* EXERCISE:
Your task is to give the number of lines below that contain "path". Give no other text.

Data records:
- - - - - - -

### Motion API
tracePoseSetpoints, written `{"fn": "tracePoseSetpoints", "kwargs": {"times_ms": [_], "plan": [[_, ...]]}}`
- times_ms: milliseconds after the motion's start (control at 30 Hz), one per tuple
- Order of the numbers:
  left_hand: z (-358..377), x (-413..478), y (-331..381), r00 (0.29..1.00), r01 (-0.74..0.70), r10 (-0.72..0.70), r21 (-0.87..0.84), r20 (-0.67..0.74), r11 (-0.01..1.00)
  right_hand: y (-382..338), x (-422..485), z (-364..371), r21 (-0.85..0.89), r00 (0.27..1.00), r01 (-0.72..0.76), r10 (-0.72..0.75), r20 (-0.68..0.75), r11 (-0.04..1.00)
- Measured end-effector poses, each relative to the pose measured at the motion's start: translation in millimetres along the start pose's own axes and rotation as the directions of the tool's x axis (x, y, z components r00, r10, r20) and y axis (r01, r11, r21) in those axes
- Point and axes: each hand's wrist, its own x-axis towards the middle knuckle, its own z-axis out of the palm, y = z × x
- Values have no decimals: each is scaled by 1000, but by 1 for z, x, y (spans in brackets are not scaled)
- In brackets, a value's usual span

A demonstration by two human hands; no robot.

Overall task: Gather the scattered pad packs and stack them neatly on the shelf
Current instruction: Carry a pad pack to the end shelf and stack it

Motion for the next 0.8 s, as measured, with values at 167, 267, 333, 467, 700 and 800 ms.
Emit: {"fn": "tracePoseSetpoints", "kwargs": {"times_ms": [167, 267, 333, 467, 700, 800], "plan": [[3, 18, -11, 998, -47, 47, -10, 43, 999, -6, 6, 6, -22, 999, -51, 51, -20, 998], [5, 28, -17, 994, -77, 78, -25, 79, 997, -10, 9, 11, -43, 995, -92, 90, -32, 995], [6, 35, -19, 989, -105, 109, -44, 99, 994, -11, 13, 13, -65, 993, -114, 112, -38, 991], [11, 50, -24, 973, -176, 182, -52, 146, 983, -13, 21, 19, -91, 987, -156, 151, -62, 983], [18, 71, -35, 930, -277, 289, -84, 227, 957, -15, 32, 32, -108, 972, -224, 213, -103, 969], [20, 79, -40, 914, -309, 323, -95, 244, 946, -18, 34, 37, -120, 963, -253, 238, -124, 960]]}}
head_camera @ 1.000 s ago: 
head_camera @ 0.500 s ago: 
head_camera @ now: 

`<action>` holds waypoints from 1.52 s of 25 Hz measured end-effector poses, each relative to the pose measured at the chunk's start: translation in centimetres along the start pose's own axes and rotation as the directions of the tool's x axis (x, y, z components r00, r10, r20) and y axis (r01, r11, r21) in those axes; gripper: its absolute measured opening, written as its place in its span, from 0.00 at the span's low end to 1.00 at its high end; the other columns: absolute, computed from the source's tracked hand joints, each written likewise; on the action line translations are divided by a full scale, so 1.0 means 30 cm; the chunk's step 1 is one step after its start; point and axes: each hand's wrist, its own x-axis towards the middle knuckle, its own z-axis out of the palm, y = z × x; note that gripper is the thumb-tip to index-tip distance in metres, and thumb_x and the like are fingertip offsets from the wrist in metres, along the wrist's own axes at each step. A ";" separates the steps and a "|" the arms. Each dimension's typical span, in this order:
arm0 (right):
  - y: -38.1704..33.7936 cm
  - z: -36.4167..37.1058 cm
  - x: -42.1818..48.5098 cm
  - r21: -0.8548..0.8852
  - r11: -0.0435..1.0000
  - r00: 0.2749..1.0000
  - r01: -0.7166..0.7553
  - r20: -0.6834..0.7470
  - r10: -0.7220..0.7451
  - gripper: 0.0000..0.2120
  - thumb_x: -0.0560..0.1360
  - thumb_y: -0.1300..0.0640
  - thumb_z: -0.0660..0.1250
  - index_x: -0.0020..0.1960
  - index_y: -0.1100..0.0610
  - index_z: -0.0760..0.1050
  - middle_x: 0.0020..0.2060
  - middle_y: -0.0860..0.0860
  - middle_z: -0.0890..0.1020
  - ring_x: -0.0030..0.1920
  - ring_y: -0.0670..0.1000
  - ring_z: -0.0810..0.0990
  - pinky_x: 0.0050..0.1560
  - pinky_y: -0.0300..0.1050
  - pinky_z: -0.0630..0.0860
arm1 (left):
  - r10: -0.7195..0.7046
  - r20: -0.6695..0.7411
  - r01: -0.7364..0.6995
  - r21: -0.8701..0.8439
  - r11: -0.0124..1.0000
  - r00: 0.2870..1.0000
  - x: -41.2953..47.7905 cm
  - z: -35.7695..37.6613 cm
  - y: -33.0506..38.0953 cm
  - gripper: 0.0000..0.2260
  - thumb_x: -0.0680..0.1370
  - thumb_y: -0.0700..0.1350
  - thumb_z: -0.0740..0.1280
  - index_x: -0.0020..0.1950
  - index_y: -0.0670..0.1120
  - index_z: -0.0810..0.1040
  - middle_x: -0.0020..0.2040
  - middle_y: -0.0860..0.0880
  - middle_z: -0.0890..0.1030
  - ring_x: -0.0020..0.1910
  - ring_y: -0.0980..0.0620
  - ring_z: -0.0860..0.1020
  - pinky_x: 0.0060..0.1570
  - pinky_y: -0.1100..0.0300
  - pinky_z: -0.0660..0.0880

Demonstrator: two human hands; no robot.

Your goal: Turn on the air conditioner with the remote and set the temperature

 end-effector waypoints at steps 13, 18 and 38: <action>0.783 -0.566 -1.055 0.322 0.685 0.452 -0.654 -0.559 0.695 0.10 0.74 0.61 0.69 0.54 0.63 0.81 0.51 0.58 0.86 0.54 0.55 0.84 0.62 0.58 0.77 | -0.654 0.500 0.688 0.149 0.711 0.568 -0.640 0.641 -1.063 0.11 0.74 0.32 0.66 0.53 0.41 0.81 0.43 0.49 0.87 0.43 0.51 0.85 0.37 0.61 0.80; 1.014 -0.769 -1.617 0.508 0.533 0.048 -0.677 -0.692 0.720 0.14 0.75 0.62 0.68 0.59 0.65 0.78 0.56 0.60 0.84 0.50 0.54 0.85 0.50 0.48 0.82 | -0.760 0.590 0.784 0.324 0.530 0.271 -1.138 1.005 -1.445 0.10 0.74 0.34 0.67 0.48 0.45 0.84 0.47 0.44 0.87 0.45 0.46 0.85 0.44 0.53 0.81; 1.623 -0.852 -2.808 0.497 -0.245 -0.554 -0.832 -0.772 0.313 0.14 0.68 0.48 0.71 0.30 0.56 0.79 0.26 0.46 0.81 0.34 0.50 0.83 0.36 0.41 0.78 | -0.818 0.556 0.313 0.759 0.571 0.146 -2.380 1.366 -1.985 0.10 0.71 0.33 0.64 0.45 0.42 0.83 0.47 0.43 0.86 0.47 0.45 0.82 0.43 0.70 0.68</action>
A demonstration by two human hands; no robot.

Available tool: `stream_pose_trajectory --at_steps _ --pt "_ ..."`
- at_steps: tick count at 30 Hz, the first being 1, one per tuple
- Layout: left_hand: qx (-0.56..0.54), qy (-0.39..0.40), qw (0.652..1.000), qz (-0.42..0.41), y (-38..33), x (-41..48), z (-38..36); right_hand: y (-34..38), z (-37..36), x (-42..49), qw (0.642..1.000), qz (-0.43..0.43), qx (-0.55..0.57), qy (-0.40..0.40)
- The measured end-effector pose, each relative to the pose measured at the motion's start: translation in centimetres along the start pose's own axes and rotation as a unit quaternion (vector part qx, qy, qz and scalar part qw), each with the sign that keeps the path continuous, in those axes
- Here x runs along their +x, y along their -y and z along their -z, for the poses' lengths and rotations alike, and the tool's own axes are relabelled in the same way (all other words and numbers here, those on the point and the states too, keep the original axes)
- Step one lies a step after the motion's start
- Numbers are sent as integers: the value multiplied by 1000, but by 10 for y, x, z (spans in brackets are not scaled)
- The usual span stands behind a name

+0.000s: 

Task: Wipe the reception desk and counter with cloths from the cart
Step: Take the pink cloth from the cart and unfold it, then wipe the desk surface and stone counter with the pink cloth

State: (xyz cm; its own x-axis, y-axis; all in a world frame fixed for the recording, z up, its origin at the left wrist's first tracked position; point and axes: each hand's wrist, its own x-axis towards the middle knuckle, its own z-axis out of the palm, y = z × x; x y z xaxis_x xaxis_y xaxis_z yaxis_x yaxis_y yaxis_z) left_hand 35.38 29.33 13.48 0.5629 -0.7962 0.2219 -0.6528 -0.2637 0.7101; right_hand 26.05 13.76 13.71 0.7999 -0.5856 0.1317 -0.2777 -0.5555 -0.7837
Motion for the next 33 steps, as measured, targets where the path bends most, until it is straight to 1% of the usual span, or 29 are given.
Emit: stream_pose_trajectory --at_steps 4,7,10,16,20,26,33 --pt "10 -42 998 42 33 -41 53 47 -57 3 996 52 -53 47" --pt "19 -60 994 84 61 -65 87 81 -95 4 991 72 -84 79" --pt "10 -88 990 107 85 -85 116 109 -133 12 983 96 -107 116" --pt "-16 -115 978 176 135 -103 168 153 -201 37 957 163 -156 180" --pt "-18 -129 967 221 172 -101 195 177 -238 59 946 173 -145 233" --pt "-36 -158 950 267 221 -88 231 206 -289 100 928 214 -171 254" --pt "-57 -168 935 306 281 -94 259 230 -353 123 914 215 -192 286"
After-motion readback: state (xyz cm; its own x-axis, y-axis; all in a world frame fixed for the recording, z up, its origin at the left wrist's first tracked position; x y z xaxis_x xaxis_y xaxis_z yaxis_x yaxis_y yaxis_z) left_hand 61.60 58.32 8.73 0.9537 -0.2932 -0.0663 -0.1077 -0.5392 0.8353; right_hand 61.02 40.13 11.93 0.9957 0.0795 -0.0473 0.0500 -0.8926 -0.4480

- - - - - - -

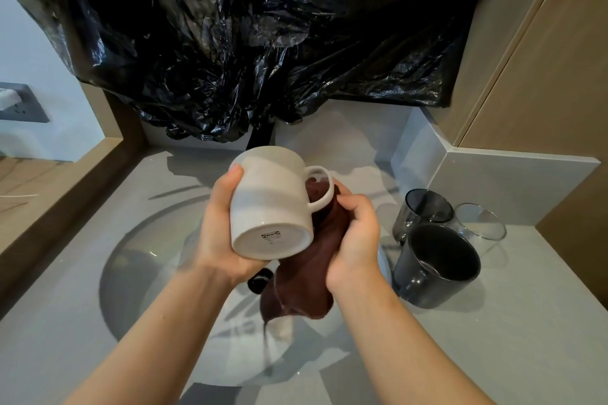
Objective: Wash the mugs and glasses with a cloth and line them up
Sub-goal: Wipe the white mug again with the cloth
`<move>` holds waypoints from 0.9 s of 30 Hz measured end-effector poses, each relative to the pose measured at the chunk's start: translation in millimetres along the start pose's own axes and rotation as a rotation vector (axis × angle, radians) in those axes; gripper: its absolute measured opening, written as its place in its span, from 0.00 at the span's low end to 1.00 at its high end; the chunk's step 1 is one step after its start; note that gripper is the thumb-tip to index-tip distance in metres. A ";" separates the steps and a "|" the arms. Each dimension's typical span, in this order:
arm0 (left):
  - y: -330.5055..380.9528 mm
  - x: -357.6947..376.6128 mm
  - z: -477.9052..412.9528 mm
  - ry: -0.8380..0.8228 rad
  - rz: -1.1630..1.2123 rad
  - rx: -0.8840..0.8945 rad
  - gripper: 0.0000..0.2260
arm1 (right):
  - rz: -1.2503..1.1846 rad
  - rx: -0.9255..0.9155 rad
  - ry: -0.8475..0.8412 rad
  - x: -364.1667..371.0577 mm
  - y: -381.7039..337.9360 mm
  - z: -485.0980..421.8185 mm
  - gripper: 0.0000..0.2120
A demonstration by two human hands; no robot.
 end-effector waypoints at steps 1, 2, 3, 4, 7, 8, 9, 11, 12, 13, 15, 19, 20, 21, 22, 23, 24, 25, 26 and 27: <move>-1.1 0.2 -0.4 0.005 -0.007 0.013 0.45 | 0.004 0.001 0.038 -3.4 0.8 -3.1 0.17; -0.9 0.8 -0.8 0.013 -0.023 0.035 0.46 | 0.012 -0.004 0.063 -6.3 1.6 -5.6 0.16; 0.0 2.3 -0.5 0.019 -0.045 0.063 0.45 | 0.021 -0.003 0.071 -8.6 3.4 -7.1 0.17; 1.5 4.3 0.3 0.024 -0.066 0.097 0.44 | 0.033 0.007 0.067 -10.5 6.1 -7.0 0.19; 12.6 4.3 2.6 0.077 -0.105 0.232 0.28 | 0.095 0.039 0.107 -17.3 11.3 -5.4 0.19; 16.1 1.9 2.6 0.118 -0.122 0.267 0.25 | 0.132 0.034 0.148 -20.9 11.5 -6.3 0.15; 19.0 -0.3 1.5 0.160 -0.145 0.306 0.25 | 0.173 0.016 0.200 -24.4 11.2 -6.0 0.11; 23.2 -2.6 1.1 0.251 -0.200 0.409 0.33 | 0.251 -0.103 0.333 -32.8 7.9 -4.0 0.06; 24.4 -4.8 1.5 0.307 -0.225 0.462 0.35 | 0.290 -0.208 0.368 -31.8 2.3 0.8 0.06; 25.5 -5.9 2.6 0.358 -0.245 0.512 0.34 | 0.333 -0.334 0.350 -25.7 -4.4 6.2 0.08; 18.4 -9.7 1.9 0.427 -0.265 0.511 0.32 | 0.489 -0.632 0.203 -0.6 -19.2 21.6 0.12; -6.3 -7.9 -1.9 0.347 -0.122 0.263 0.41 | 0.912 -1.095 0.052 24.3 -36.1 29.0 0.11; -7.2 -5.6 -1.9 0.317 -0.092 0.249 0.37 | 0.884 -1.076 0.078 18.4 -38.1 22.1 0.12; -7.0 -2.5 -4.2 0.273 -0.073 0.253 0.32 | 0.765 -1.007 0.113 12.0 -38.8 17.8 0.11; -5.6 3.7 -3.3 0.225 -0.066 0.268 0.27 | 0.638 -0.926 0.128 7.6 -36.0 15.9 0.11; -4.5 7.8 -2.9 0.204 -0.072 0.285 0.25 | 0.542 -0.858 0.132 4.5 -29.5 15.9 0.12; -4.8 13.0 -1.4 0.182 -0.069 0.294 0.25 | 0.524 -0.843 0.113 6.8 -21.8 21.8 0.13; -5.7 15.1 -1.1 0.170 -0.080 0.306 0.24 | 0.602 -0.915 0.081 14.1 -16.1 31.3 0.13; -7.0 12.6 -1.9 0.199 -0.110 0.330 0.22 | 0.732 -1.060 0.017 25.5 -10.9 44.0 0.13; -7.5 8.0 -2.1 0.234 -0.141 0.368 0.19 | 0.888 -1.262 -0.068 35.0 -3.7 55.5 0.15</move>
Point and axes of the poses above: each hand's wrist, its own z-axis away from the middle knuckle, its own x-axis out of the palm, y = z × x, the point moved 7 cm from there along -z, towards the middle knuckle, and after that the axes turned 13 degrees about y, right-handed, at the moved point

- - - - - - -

* ANSWER AREA:
2